### ENTRIES SUPPLIED:
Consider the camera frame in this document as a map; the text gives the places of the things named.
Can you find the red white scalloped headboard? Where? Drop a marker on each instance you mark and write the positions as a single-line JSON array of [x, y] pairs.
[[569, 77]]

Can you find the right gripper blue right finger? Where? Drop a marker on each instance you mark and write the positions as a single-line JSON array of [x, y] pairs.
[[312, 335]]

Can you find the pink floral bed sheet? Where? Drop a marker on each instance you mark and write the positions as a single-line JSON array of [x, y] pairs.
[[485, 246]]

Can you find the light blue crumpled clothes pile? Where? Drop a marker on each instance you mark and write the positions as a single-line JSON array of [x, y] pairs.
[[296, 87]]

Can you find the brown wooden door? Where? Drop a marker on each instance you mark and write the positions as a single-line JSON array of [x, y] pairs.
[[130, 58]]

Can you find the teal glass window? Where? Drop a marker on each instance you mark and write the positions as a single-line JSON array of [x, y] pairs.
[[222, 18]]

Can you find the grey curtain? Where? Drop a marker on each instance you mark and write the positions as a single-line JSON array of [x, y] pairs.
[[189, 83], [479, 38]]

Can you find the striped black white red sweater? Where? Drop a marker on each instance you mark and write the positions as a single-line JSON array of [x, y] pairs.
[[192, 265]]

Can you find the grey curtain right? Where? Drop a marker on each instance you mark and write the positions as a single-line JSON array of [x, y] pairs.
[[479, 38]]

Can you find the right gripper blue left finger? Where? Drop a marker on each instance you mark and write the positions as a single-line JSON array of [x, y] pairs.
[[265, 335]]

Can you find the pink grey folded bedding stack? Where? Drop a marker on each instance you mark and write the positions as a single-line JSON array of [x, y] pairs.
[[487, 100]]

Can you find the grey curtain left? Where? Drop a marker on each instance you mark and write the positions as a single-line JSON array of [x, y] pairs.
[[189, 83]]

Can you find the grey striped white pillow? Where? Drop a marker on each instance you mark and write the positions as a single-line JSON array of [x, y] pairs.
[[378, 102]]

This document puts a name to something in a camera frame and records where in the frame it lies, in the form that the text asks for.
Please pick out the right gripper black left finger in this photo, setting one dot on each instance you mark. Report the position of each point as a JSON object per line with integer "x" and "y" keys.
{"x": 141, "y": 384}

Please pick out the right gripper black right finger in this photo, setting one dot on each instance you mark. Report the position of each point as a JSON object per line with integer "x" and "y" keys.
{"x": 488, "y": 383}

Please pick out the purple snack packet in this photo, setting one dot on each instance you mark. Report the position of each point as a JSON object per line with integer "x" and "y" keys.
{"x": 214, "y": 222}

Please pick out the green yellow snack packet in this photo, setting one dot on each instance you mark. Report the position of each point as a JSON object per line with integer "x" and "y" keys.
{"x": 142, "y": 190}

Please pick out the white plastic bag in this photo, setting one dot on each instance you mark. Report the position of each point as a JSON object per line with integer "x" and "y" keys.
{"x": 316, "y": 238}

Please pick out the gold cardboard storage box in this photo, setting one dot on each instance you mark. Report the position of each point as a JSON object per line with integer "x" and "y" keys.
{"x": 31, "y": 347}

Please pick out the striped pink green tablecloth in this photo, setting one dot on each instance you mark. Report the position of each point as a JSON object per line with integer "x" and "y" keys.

### WHAT THIS TASK INVOLVES:
Read the listing above, then copy every line that includes the string "document".

### OUTPUT OF THE TASK:
Consider the camera frame in this document as a map; the text gives the places of the things named.
This document puts a name to something in a camera frame and records where in the frame it lies, in the form that the text asks for.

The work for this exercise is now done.